La prolifération de plateformes vendant des produits présentés comme des médicaments suscite de vives inquiétudes au sein du corps médical. Ces plateformes, majoritairement en ligne, s’impose déjà à Oïcha et environs, territoire de Beni (Nord-Kivu).

Ces réseaux, qui fonctionnent sur base d’adhésion et de recrutement, proposent à leurs membres de vendre des produits dans la communauté, souvent sans encadrement sanitaire. Et ce, au vu et au su de tous. Contacté à ce sujet, Junior Sola, professionnel de santé œuvrant au Centre Phytothérapeutique La Guérison, dénonce des pratiques dangereuses et trompeuses.

« La santé exige des professionnels. Des personnes ayant des notions sur la santé. Ce n’est pas comme d’autres sciences. On ne peut pas donner à quelqu’un des médicaments sans avoir été formé à la matière. Pour que quelqu’un soit vendeur des médicaments, il lui faut avoir reçu des formations. Et la formation de base prend au moins 2 ans », dit-il.

Selon lui, les produits mis en circulation ne correspondent pas à ce qui est annoncé.

« Ces gens qui vendent ces genres de médicaments, d’ailleurs, nous les avons approchés. Ce ne sont pas des médicaments. Ce sont des compléments alimentaires. Ils appellent ça médicaments juste pour attirer l’attention des acheteurs. Ils abusent de la confiance. Ils mentent que ce sont des médicaments pourtant non », a-t-il éclairé.

Il insiste également sur les circuits légaux de distribution.

« On ne vend pas les médicaments en faisant les tours des quartiers. Ça, c’est une erreur grave. Les médicaments sont vendus dans les pharmacies et non dans les rues », rappelle Junior Sola.

Ce professionnel de santé alerte en outre sur l’absence de diagnostic préalable.

« Ils donnent ces produits aux personnes sans aucun diagnostic. Pourtant, le malade doit être consulté avant de recevoir toute sorte de médicaments. Ils ne savent pas de quelle maladie vous souffrez et ils vous donnent ces produits. Encore, ceux qui les donnent ne sont pas du domaine. C’est contre la déontologie médicale », affirme-t-il.

Il précise aussi la nature réelle de ces produits.

« Ce sont des compléments alimentaires issus des nourritures transformées. Or, ici chez nous, nous avons des aliments riches en nutrition. Ces produits passent pour des pays où les aliments ont déjà perdu les nutriments. »

Au-delà de l’aspect sanitaire, Junior Sola dénonce un système économiquement préjudiciable.

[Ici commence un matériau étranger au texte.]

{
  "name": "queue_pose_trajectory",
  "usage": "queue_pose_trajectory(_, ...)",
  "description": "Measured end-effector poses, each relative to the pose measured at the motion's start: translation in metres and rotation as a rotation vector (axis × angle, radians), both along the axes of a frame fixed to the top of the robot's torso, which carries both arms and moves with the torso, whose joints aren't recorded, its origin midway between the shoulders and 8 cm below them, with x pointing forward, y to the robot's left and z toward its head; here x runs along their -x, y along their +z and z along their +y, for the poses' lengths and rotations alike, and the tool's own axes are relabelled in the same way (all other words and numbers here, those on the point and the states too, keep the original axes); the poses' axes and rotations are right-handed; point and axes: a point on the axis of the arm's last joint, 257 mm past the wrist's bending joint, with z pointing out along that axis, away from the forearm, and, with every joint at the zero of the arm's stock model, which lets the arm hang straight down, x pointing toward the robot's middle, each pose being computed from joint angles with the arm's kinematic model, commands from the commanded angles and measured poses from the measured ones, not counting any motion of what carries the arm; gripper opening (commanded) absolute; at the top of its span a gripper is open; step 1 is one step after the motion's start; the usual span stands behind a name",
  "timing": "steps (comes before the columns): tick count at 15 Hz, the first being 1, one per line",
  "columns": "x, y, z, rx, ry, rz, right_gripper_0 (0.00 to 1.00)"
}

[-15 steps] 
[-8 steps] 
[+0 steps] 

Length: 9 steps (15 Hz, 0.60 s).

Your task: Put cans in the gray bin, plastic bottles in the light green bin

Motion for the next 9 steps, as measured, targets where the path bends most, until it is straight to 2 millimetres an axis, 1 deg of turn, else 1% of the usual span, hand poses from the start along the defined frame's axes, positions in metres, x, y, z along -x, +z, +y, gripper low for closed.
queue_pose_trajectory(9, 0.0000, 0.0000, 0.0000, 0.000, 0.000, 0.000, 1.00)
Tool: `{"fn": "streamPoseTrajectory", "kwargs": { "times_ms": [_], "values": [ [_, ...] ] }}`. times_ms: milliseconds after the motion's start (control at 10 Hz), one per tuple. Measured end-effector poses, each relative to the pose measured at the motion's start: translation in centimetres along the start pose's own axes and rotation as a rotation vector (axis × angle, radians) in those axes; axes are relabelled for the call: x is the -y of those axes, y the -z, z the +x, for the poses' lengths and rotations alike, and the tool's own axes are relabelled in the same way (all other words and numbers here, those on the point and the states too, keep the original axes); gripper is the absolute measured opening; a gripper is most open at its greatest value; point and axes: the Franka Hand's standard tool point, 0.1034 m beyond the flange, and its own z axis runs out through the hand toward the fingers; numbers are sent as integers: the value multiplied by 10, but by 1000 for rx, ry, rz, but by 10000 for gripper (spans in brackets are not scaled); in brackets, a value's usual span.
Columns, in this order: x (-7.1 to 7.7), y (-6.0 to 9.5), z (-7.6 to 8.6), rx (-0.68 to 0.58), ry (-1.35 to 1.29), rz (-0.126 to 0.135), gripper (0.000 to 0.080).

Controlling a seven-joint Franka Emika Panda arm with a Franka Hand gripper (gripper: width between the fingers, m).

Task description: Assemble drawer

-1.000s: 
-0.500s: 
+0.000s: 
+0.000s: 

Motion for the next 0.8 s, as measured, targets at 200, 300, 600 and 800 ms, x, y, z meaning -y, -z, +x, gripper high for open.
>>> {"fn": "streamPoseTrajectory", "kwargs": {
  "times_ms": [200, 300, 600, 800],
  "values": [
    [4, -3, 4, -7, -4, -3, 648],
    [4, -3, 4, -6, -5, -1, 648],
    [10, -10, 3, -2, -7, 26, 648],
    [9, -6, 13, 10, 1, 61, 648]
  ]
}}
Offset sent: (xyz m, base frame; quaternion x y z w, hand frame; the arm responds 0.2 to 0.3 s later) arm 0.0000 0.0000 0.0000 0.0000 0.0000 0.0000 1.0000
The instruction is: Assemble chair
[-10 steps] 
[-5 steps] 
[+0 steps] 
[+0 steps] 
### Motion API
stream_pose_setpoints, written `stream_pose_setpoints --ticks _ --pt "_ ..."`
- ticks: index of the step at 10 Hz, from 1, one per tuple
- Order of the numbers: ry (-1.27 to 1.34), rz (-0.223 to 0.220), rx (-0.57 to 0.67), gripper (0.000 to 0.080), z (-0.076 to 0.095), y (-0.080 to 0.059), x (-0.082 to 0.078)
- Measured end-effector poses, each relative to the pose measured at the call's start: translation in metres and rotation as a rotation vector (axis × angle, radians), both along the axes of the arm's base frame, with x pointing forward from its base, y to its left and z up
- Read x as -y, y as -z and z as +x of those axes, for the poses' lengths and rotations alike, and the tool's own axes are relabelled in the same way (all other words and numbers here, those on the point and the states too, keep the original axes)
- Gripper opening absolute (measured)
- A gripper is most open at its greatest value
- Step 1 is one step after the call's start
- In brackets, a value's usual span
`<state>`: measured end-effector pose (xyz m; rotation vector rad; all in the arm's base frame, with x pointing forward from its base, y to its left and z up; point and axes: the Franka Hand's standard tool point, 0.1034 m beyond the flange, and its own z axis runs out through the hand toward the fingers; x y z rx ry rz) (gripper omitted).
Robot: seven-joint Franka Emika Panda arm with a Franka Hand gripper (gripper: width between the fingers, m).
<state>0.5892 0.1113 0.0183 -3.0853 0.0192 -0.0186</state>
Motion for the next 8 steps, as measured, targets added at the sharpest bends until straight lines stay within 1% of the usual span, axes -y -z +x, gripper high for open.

« Sur le plan économique, ils rendent pauvre la population. Imaginons, ils peuvent acheter un carton à 25 dollars, ils viennent revendre ça à 50 dollars. C’est une exploitation. Dans le système médical, ce n’est pas autorisé. Le prix des médicaments est bien fixé et connu. Ils nous rendent pauvres pour s’enrichir. »

Face à cette situation, les professionnels de santé appellent la population à la vigilance et au respect des circuits officiels pour tout produit lié à la santé.